I am not a game designer or engineer so I don't have the specifics but I do know it has something to do with how many different details can be displayed at once. I am probably not going to explain this well but...
Imagine Limsa has 30 players gathered around the Aetheryte. There's currently 5 races each with 2 variants so thats 10 possible different racial types. Even though some have only minor differences like skin color or eye irises, others like the Hyur have a more notable difference in body. Then there's like 4 or so different faces for each race. Then there's 2 genders for each. Then there's other details like make up/tattoos/tails. Then each of those players is wearing different gear. Each of those 30 players can look very different from the other both in model and gear and the more differences there and/or the more players there are the bigger the load on the server.

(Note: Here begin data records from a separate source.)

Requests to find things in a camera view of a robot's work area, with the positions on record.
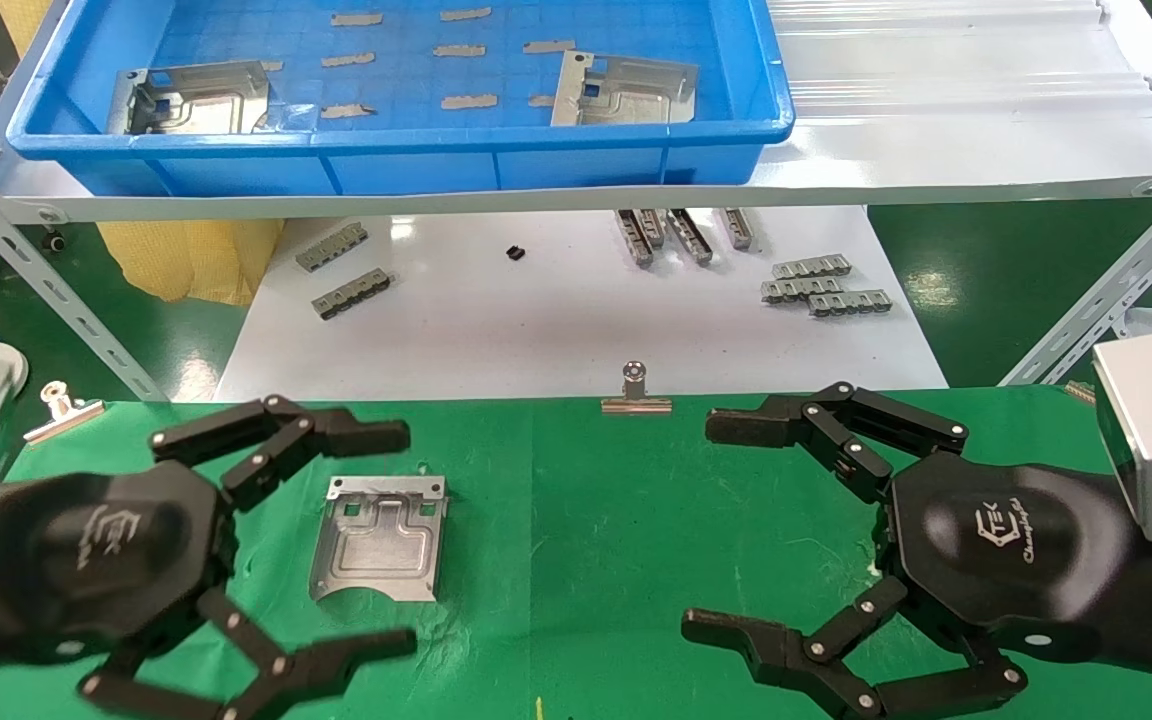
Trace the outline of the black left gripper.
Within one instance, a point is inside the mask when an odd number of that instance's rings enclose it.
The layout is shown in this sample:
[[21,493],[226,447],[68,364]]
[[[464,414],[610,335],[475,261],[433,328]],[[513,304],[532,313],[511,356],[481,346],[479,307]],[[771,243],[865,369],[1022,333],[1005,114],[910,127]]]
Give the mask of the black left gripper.
[[[255,509],[314,457],[410,445],[406,420],[361,420],[347,407],[311,410],[270,395],[157,430],[147,447],[169,462],[146,471],[0,486],[0,659],[113,651],[77,694],[132,719],[280,719],[342,696],[362,665],[412,655],[416,630],[280,647],[219,589],[236,556],[232,507]],[[223,492],[189,469],[238,450],[251,452],[221,473]],[[136,679],[147,655],[177,647],[202,619],[255,666],[241,694],[210,700]]]

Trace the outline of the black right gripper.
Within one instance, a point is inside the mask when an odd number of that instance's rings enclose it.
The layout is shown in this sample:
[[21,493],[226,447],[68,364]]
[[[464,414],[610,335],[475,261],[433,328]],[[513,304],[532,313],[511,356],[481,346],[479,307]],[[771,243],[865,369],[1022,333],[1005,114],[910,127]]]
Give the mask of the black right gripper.
[[[854,384],[770,395],[753,410],[717,407],[705,435],[717,445],[797,446],[864,503],[890,495],[899,569],[968,624],[1083,623],[1134,544],[1134,516],[1111,477],[968,461],[957,456],[965,425]],[[927,458],[890,486],[890,462],[867,439]],[[805,694],[832,719],[947,719],[1005,706],[1024,692],[1024,670],[984,635],[957,638],[967,661],[960,669],[876,685],[852,673],[846,657],[908,597],[901,579],[886,577],[810,635],[705,609],[687,609],[681,632],[740,653],[756,684]]]

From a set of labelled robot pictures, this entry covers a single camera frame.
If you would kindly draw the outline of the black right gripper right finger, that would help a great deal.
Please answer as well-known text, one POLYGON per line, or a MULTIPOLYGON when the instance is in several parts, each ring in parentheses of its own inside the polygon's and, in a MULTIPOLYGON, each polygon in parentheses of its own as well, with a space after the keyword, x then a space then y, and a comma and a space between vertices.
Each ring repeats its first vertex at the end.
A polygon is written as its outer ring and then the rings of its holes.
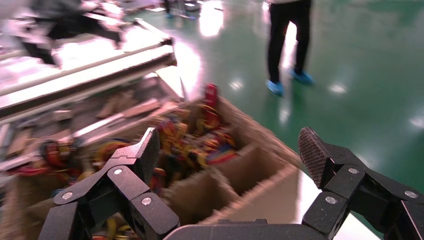
POLYGON ((386 240, 424 237, 424 195, 368 168, 348 148, 324 142, 310 127, 298 136, 301 161, 320 194, 302 224, 333 239, 355 212, 386 240))

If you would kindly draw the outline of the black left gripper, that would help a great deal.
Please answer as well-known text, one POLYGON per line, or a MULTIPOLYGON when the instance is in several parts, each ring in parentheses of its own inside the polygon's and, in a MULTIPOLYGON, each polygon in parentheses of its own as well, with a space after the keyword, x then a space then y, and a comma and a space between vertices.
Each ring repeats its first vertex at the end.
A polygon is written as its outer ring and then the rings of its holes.
POLYGON ((19 13, 19 42, 29 56, 47 65, 59 65, 53 57, 57 40, 77 35, 80 4, 29 4, 19 13))

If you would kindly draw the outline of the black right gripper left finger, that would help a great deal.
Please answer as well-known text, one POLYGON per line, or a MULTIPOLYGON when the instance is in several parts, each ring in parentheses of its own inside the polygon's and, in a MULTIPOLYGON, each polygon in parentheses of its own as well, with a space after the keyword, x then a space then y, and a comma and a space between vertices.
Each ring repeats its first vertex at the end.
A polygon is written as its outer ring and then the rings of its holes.
POLYGON ((140 238, 164 239, 180 220, 148 185, 159 156, 160 136, 150 127, 138 143, 117 149, 100 171, 54 197, 39 239, 89 240, 117 213, 140 238))

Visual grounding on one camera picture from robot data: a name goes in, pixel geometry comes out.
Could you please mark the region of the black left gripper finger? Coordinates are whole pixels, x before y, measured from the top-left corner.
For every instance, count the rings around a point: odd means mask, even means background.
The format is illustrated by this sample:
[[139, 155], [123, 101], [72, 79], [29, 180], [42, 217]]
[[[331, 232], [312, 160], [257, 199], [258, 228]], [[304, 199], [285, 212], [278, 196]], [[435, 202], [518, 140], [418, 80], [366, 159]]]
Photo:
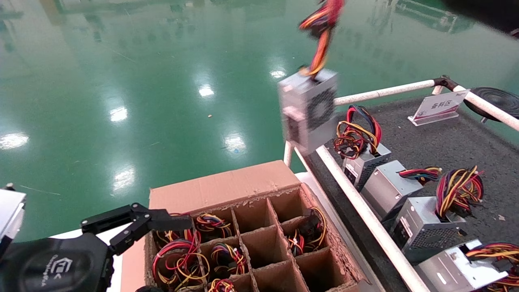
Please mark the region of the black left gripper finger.
[[122, 255], [151, 231], [183, 231], [192, 224], [189, 215], [171, 216], [165, 209], [132, 209], [126, 217], [131, 224], [109, 241], [113, 255]]
[[122, 206], [102, 214], [83, 219], [81, 231], [83, 234], [100, 234], [125, 224], [135, 222], [144, 217], [150, 210], [139, 203]]

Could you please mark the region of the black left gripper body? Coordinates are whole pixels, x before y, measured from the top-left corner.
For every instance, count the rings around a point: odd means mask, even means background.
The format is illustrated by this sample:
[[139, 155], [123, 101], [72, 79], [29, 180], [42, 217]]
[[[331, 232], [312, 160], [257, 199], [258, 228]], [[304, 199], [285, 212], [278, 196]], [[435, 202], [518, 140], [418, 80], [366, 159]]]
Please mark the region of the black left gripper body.
[[43, 238], [13, 243], [1, 257], [2, 292], [105, 292], [114, 256], [100, 238]]

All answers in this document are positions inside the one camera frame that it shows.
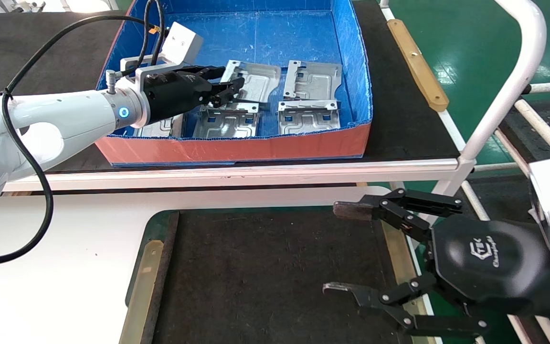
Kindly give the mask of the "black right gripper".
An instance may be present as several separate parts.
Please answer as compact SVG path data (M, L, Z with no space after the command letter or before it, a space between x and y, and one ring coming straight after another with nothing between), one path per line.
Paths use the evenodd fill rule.
M539 227L454 215L462 212L458 198L407 189L333 204L338 218L384 221L418 242L431 237L430 224L418 214L445 218L432 228L432 248L436 274L447 287L491 311L550 318L550 249ZM388 291L328 282L323 294L349 295L360 315L377 316L411 337L482 337L489 331L478 317L413 315L404 309L436 285L435 276L424 274Z

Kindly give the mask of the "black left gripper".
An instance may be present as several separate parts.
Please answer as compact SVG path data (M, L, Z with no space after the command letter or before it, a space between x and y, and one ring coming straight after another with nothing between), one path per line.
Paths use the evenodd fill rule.
M224 66L184 67L147 77L143 92L150 109L148 124L181 115L200 105L220 108L229 104L243 88L245 79L210 83L210 80L220 80L225 70Z

All those differences eat up resources and the more players you have, especially if gathered in one area, the more effort the engine has to put out to keep up. A game where there is only one player character or only a few player characters that are pre-rendered and don't change or have limited options to change their appearance eats up MUCH less resources. This is one reason why single player games can look so much better than MMO's. So I imagine that more face options means more differences which means more work for the engine to do and more data eating up bandwidth.
It's a sad truth that despite the advances in technology we are still hamstrung by the tech of our time. Can you imagine if/when a new type of wireless internet is developed so people across the globe have equal ping no matter how remote they might be located from the main server? Or how much more graphically realistic MMO's could look without bandwidth limitations? Gaming 100 years from now will probably be amazing.